Her eyes broke away from his and dropped to her feet. “I guess you know that I was married before.”
“Vadim.”
“I’m so sorry.”
“Shhhh… We don’t have to talk about this now.” He wrapped his arms around her and pulled her close, unable to believe that he was actually holding her again. Tears accompanied his words when he spoke them. “I thought they threw you over, too. I spent three days in the Bahamas wasted out of my mind.” He felt her squeeze him tighter.
“I need to tell you now,” she sighed, “before the FBI gets here. You deserve to know. God, after all these years, you deserve to know.”
He looked around the waiting room and was satisfied that no one was listening. “Okay.”
Not letting go of him, she spoke softly into his ear. “I was married to Vadim before I met you. It was a mistake. I was young, and I found out too late who he really was.”
“SVR.”
She seemed surprised that he knew this. “How—”
“Finish your story, and then I’ll tell you mine.”
She leaned back, settling into her own seat, and brushed a strand of hair away from her eyes. “It was more than that, though. He had a dark side to him.”
Really?
he almost asked, but he bit his tongue. The way Viktoriya died was nothing to joke about. Neither was his son’s throat being slashed.
“I was scared,” she continued. “When the CIA turned him…” She stopped herself when Jack didn’t even flinch at that. “How much of this do you know?” she asked.
“Keep going. I’ll stop you when I hear something that bears repeating.”
“Okay,” she said, and suspicion pinched her brow. “When the CIA made him a double agent, I knew it might be my only chance to get away, so I convinced him that I should lay low somewhere, made him think I was afraid of the SVR finding out he’d been compromised. I acted paranoid enough to sow some fear in his own mind, and he finally agreed that I should disappear for a while. So I took my mother to Philadelphia. And then I met you.”

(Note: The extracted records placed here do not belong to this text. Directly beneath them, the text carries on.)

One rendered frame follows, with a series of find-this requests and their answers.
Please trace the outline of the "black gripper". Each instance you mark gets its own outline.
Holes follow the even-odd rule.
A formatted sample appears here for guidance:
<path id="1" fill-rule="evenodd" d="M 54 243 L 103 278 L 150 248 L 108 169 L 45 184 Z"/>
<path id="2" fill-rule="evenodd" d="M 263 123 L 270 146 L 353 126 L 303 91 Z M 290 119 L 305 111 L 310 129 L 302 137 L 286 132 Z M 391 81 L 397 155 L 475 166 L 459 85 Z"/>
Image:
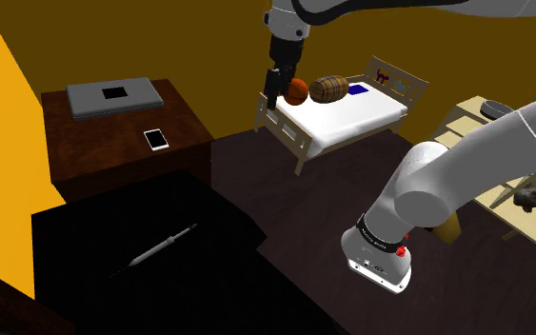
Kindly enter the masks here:
<path id="1" fill-rule="evenodd" d="M 264 94 L 267 97 L 267 109 L 275 110 L 277 97 L 287 93 L 301 60 L 304 40 L 290 41 L 272 36 L 269 44 L 269 57 L 274 62 L 273 69 L 266 75 Z"/>

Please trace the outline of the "orange basketball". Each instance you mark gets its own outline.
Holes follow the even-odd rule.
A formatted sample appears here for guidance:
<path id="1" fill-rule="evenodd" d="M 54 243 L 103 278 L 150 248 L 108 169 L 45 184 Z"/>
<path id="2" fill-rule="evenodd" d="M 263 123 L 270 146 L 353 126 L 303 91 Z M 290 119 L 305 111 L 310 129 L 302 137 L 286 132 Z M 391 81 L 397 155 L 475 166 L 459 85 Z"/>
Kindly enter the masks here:
<path id="1" fill-rule="evenodd" d="M 302 79 L 293 78 L 288 85 L 287 93 L 284 95 L 285 101 L 292 106 L 298 106 L 303 104 L 307 98 L 307 84 Z"/>

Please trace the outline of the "brown wooden barrel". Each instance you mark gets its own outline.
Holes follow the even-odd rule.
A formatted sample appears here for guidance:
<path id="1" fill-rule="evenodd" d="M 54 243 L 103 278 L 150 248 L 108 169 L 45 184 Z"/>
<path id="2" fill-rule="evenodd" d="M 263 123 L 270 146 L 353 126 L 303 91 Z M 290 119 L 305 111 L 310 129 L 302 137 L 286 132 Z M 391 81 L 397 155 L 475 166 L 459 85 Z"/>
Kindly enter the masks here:
<path id="1" fill-rule="evenodd" d="M 349 91 L 349 82 L 338 75 L 316 79 L 309 86 L 309 97 L 319 104 L 328 104 L 344 98 Z"/>

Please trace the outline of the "beige bed with white mattress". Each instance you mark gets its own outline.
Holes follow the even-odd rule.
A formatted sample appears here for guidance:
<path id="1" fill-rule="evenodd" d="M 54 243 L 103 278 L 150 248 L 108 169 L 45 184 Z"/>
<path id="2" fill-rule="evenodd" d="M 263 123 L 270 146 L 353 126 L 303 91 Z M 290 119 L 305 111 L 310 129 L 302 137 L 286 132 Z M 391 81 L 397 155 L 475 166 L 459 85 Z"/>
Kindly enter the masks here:
<path id="1" fill-rule="evenodd" d="M 363 91 L 328 104 L 307 99 L 292 106 L 279 97 L 269 109 L 268 98 L 259 94 L 254 128 L 265 126 L 298 159 L 295 174 L 305 162 L 335 149 L 387 129 L 396 132 L 428 86 L 376 56 L 363 74 L 347 81 Z"/>

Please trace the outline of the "white smartphone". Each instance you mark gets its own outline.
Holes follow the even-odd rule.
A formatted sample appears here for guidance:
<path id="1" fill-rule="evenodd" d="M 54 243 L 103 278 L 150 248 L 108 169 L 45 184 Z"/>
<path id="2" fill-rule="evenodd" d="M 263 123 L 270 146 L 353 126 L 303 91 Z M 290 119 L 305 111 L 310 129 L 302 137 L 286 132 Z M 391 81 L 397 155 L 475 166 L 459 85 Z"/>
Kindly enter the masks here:
<path id="1" fill-rule="evenodd" d="M 144 132 L 145 138 L 149 143 L 152 151 L 157 151 L 165 148 L 169 148 L 169 143 L 162 133 L 161 129 L 151 129 Z"/>

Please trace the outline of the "dark brown wooden nightstand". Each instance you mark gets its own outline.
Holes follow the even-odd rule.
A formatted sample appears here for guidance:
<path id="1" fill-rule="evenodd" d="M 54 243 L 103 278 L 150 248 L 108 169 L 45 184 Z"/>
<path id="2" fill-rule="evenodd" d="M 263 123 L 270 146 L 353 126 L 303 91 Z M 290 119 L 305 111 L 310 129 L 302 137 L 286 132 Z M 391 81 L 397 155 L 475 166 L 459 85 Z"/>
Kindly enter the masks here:
<path id="1" fill-rule="evenodd" d="M 152 85 L 161 108 L 75 121 L 65 91 L 41 94 L 50 181 L 66 202 L 185 170 L 211 184 L 213 137 L 168 79 Z M 144 132 L 161 129 L 169 148 L 152 151 Z"/>

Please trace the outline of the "grey closed laptop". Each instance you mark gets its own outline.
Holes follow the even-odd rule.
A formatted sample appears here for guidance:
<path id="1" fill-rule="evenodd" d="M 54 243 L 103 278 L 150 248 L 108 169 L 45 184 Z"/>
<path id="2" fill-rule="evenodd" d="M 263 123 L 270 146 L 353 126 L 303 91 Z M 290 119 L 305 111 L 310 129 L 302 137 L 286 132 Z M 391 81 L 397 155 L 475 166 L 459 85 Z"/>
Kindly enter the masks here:
<path id="1" fill-rule="evenodd" d="M 68 85 L 66 92 L 75 121 L 161 108 L 164 105 L 147 77 Z"/>

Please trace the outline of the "grey soldering iron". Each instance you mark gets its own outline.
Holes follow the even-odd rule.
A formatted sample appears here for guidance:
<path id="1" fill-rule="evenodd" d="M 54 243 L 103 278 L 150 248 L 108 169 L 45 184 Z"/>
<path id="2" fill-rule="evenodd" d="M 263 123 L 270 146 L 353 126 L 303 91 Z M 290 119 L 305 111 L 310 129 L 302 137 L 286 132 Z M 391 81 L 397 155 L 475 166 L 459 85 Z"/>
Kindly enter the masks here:
<path id="1" fill-rule="evenodd" d="M 159 251 L 161 251 L 162 249 L 166 248 L 167 246 L 172 245 L 176 240 L 180 239 L 182 236 L 184 236 L 187 233 L 189 233 L 190 231 L 194 230 L 196 227 L 197 227 L 197 224 L 193 224 L 193 225 L 190 225 L 189 227 L 183 229 L 179 233 L 177 233 L 175 235 L 172 235 L 172 236 L 169 236 L 163 242 L 159 243 L 158 245 L 150 248 L 146 252 L 144 252 L 144 253 L 140 254 L 139 256 L 135 257 L 134 259 L 132 259 L 127 266 L 125 266 L 122 269 L 118 270 L 117 272 L 113 273 L 109 277 L 113 278 L 113 277 L 119 275 L 120 273 L 125 272 L 129 268 L 132 268 L 132 267 L 140 265 L 141 263 L 146 261 L 148 258 L 150 258 L 152 255 L 158 253 Z"/>

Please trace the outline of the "black table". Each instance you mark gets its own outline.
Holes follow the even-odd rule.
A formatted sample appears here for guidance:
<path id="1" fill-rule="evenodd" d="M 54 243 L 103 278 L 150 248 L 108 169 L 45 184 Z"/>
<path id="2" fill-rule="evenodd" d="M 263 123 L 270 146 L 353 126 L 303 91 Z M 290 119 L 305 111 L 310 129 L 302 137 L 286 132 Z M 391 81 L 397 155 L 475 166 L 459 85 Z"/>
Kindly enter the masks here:
<path id="1" fill-rule="evenodd" d="M 348 335 L 259 253 L 263 230 L 188 173 L 36 213 L 31 226 L 35 298 L 75 335 Z"/>

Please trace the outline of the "grey bowl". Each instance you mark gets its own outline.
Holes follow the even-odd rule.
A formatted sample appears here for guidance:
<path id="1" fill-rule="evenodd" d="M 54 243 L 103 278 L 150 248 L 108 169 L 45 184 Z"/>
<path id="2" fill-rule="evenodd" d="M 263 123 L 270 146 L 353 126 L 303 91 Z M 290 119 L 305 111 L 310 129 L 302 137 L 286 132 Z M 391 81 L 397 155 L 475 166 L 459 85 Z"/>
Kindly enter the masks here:
<path id="1" fill-rule="evenodd" d="M 513 108 L 493 100 L 484 101 L 480 107 L 480 113 L 492 121 L 508 115 L 512 111 Z"/>

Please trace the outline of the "brown lumpy object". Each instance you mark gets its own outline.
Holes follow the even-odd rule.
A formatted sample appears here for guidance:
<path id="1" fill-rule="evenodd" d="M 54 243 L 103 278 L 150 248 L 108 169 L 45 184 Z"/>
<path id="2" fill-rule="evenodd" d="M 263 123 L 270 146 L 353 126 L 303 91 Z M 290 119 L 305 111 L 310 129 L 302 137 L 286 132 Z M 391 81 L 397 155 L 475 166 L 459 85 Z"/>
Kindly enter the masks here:
<path id="1" fill-rule="evenodd" d="M 513 196 L 513 204 L 524 212 L 531 213 L 536 208 L 536 187 L 528 184 L 518 190 Z"/>

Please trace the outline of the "beige wooden desk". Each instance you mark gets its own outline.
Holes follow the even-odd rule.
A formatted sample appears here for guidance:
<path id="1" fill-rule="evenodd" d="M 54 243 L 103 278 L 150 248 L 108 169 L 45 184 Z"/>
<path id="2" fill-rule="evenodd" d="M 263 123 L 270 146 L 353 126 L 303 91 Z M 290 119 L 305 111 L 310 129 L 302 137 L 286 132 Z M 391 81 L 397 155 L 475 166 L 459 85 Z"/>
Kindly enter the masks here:
<path id="1" fill-rule="evenodd" d="M 475 96 L 455 105 L 430 139 L 452 148 L 464 135 L 488 123 L 490 120 L 480 112 L 485 100 Z M 536 208 L 526 213 L 513 204 L 514 194 L 527 185 L 536 187 L 536 174 L 503 182 L 474 201 L 511 227 L 511 231 L 503 236 L 504 240 L 520 234 L 536 244 Z"/>

Jack wished he could shake Donny’s hand and tell him with all the pride of a happy husband that he’d been right in his counsel to trust her. Of all the possible theories trying to explain Stacey’s involvement in all this nonsense, the truth had turned out to be as good as it could’ve been.
Donny…
That storm was still brewing.
“I didn’t tell you because…it didn’t seem fair. To make you worry. And the way you are,
Jerry
, you would’ve never gotten past it. You’d be looking over your shoulder forever.” She fell silent for a moment. “I should’ve told you before we got married. Given you a choice…but I was afraid I’d lose you…”
Jack ran his hands through her hair, brushing tears off her face with his thumb. He stared at her for a whole minute, regretting every vengeful thought he’d had against her over the last few days.
Love believes all things, hopes all things…
Amen.
But there was still that one thing that needed knowing. As much as he didn’t want to ask, he understood that the road to full recovery had to start now, whatever the answer was.
“Stacey,” he began. She looked up into his eyes. “I know about what happened with Vadim in 2007.”
New tears dropped from her eyes, and shame forced her to divert her gaze once more.
“Is Joseph my son?” The words came half choked by the long cave they seemed to have traveled from.
“It was only one time, Jack. I was away for work, and he just showed up at the hotel.” She took her time, still not looking at him. “My mother thought we needed to ‘catch up.’ She took the liberty of telling him where I was. I always thought that she secretly wanted me to leave you and go back to Vadim.”